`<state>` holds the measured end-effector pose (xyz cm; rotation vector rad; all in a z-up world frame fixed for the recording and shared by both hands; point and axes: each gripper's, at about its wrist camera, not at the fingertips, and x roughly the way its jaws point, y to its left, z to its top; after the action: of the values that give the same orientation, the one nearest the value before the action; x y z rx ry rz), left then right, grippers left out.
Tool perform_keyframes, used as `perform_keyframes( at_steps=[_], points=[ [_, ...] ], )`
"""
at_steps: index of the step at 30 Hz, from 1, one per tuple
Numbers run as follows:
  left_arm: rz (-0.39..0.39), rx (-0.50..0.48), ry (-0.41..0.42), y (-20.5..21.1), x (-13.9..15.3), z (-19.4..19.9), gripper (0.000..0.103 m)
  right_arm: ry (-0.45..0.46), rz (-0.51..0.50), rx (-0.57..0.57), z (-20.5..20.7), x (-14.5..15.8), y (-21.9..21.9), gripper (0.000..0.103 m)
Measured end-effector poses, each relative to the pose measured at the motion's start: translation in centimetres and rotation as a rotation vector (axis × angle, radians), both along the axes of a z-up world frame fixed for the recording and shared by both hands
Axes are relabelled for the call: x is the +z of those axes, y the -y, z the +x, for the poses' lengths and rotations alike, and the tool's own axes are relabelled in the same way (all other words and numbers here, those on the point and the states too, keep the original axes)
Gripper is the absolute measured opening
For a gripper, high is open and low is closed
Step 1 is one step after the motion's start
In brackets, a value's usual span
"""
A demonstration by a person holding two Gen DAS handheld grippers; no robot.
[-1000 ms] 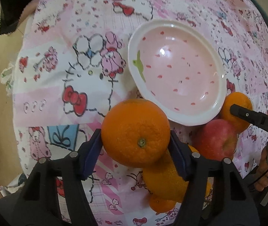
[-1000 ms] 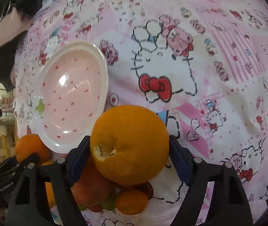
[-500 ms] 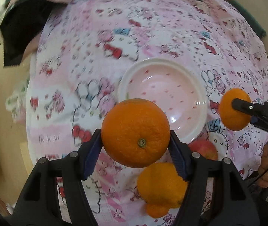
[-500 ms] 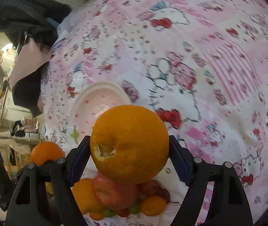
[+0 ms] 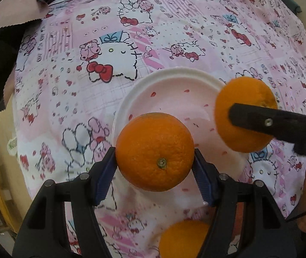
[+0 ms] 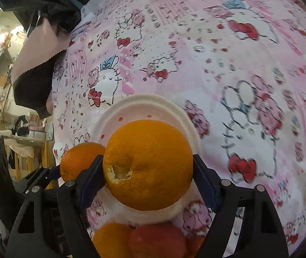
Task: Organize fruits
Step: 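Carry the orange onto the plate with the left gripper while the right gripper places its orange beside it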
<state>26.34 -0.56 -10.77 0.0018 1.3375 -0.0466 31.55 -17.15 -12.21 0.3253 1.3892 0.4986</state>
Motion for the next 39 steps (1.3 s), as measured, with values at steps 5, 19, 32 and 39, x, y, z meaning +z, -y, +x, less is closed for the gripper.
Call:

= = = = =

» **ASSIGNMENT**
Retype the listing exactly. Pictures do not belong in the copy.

» **SOLUTION TO THIS PROBLEM**
`<state>` holds the measured end-effector pose (xyz cm; rotation vector rad; all in a z-up world frame fixed for the recording and shared by both hands; point and axes: each gripper's, at about its wrist camera, not at the fingertips, and x roughly the way its jaws point, y to its left, z to its top; after the action: of the values that give the same orientation, the one nearest the value before the action; x y z rx ry rz), left then right, grippers left out.
Tool perform_keyframes, used as `perform_keyframes( at_steps=[_], points=[ [_, ...] ], )`
"""
at_steps: index of the step at 30 Hz, from 1, one per tuple
Numbers run as follows:
  left_arm: rz (-0.39..0.39), rx (-0.50..0.48), ry (-0.41..0.42), y (-20.5..21.1), x (-13.9..15.3), z (-19.4..19.9), gripper (0.000..0.103 m)
  right_arm: ry (-0.45..0.46), rz (-0.51..0.50), rx (-0.57..0.57), z (-20.5..20.7), x (-14.5..15.8), y (-21.9..21.9), gripper (0.000..0.103 m)
Measured end-effector poses, each relative to the pose measured at the motion's start: translation in centimetres and rotation as a rotation vector (axis × angle, radians), both along the axes of a z-up world frame fixed for the recording and shared by both hands
Axes are relabelled for the call: x is the +z of those axes, y the -y, z the +x, for the poses' lengths and rotations alike, and the tool's own axes are relabelled in the same way (all other words and numbers here, those on the point and the states too, keep the original axes)
Gripper is the absolute measured opening
For a gripper, high is open and low is closed
Step 1 is one step after the motion's start
In brackets, a value's usual span
"""
A demonstration by a person holding two Gen DAS handheld grippers; no robot.
[-1000 ms] 
[-1000 ms] 
[-500 ms] 
[-500 ms] 
[+0 ms] 
[+0 ms] 
Task: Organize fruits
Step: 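Carry the orange onto the plate with the left gripper while the right gripper places its orange beside it
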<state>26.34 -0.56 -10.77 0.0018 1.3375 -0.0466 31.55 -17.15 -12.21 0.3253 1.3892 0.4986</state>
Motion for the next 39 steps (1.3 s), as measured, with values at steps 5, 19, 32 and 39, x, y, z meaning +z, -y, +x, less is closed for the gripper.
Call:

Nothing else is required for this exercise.